In a crisis, everyone tends to focus on the here and now, and I get that. It makes sense to put out the fire in your house before you begin designing a new addition! Perhaps though in your organization, there aren’t any fires, and if that’s the case, congratulations! But if you have been planning on how you will handle a new situation such as a new product rollout, the best place to begin rethinking your organization’s strategy is at 30,000 feet, not on the ground where the fire is raging.
Soaring birds understand this principle of flight. They use the wind beneath their wings to elevate up and pivot quickly. The same holds for organizational strategy. You need to rise above the daily events of the business to rethink what makes sense from an executive elevation.

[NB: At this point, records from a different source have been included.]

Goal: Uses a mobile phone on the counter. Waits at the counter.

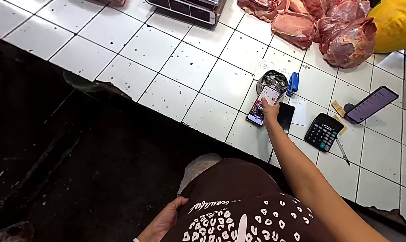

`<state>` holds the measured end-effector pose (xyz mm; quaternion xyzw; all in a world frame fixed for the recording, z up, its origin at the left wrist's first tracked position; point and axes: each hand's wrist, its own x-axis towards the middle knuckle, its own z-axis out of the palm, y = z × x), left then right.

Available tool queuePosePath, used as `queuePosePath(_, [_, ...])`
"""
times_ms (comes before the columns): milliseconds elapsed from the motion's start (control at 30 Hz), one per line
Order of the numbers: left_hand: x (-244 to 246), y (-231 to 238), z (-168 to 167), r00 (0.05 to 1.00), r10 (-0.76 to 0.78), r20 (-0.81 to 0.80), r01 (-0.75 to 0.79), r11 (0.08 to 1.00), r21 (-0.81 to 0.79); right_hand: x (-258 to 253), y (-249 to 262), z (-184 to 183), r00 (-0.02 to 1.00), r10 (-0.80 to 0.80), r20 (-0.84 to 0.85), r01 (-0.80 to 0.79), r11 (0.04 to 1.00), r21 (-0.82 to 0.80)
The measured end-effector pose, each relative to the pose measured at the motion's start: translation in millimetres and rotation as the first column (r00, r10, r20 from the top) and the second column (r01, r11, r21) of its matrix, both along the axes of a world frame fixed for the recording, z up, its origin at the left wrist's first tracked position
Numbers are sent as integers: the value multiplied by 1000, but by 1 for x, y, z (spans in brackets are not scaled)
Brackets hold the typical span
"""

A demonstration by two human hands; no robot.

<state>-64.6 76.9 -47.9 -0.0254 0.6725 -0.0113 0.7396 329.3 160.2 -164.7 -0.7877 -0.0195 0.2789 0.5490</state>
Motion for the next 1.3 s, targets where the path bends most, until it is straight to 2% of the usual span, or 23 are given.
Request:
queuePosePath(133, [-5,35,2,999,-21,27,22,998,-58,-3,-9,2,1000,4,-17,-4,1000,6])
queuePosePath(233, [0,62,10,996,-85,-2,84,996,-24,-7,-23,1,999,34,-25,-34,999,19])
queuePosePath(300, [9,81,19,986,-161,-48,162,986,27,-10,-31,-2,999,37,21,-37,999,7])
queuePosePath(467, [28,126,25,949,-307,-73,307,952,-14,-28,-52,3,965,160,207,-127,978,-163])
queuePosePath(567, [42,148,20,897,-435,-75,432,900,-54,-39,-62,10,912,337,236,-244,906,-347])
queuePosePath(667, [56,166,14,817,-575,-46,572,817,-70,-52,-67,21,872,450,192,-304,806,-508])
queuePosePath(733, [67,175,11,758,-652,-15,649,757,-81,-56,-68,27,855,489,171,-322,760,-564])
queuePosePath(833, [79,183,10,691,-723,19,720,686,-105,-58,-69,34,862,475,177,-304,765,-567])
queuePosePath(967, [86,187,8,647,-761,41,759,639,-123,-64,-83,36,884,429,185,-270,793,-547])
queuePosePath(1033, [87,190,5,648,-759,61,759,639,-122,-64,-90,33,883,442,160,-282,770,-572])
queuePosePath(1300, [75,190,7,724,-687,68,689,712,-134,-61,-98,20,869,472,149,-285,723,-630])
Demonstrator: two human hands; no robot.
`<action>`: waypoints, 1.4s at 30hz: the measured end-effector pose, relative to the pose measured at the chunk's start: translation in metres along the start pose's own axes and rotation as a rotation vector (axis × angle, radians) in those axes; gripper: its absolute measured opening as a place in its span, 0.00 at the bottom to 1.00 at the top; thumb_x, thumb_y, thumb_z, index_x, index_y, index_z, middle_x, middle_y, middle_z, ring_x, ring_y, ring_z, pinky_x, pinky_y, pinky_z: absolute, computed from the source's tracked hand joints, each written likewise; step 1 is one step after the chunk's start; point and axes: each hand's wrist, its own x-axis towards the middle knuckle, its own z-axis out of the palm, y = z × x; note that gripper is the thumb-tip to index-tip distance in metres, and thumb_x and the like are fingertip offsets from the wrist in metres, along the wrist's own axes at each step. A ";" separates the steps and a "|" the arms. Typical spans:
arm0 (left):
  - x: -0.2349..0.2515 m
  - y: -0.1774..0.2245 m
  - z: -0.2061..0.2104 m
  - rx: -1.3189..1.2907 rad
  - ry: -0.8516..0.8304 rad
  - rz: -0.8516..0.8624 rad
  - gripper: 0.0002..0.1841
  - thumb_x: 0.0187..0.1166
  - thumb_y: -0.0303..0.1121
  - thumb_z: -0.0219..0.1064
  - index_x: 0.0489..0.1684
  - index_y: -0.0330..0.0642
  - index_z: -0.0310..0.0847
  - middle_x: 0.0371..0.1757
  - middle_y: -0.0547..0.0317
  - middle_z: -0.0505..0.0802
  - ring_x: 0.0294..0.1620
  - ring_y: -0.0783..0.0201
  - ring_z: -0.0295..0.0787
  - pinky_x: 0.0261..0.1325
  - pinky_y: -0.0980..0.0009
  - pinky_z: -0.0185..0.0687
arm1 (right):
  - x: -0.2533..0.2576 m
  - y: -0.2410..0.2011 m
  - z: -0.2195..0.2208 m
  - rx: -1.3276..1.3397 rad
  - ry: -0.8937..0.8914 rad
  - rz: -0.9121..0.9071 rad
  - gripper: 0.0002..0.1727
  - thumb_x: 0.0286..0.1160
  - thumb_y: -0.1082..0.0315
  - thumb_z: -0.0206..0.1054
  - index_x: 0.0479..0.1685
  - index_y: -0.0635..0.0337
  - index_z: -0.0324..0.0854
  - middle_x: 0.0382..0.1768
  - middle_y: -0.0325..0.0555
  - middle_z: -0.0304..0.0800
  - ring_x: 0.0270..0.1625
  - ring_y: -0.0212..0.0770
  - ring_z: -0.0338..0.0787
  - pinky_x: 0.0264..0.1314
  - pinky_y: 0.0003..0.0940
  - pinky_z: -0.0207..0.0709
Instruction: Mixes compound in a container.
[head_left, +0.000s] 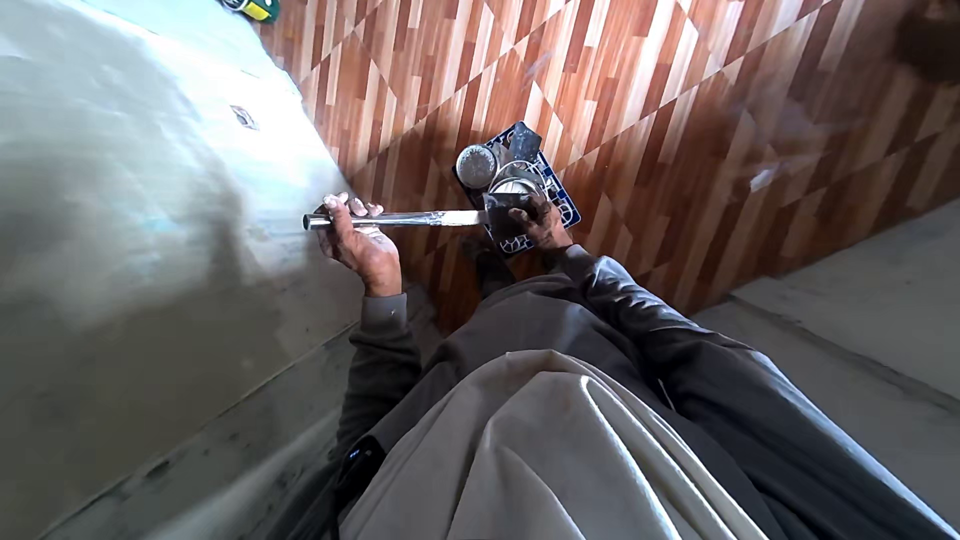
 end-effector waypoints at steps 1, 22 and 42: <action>-0.001 0.001 0.000 0.017 0.019 0.000 0.10 0.94 0.35 0.50 0.48 0.44 0.77 0.30 0.62 0.85 0.27 0.63 0.86 0.40 0.62 0.92 | -0.003 -0.008 0.005 0.028 -0.017 -0.026 0.16 0.78 0.59 0.71 0.55 0.61 0.87 0.46 0.50 0.94 0.51 0.43 0.93 0.62 0.49 0.84; 0.016 -0.010 -0.029 0.181 0.339 -0.043 0.10 0.92 0.39 0.57 0.38 0.49 0.74 0.18 0.68 0.71 0.15 0.68 0.70 0.23 0.68 0.79 | -0.008 0.031 0.014 -0.220 -0.019 0.141 0.21 0.79 0.59 0.69 0.63 0.65 0.84 0.53 0.63 0.92 0.60 0.59 0.91 0.70 0.60 0.78; 0.016 0.002 -0.006 0.097 0.209 0.015 0.11 0.93 0.38 0.53 0.38 0.49 0.73 0.17 0.68 0.73 0.13 0.68 0.71 0.22 0.69 0.81 | 0.014 -0.052 0.011 -0.132 -0.104 -0.132 0.18 0.76 0.61 0.70 0.56 0.67 0.84 0.45 0.58 0.93 0.52 0.54 0.93 0.62 0.56 0.82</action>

Let’s say you’re a senior executive charged with sustainability and growth responsibilities. You’ve learned that you can take the exact same strategy and implement it in three different divisions and get three different results. In one division, you’ll get fantastic results. In another, you’ll get not-so-fantastic results. And in a third, you’ll get nothing. What’s the difference? It’s not the strategy; it’s the organization’s preparedness. The organization must be prepared for the strategy.
The same is true when you are preparing a new market launch. It’s why you can take two divisions, compare them side-by-side, and one will immediately understand why the new strategy is being put in place and know how to implement it. The other division won’t understand anything meaningful from the new strategy or implement it. The organization of one division was prepared; the other division wasn’t.
For best results, there are four things you need to do at 30,000 feet:
- You must be willing to challenge yourself and others around you. You can’t change if you are closed to new ideas.
- You have to be calm. You can’t rush a great strategy. If you’re frantic, you’re not going to have a clear mind that is required to think creatively.
- You have to think smarter, not harder. Before you can develop a great strategy, you need to remove the emotion from your thinking and allow new ideas to emerge.
- You need to be a team thinker. Be prepared to ask tough questions, but also be ready to answer tough questions with an open mind for the future.
Your organization has to be prepared for new strategic solutions. If you usually reject new ideas, protect olds ones, have trouble finding time to rethink what you’re doing, and are irritated with people you work with for challenging the status quo, you’re probably not going to implement a new market-wise strategy effectively! You need to think at a high elevation to see the need and create your next great strategy.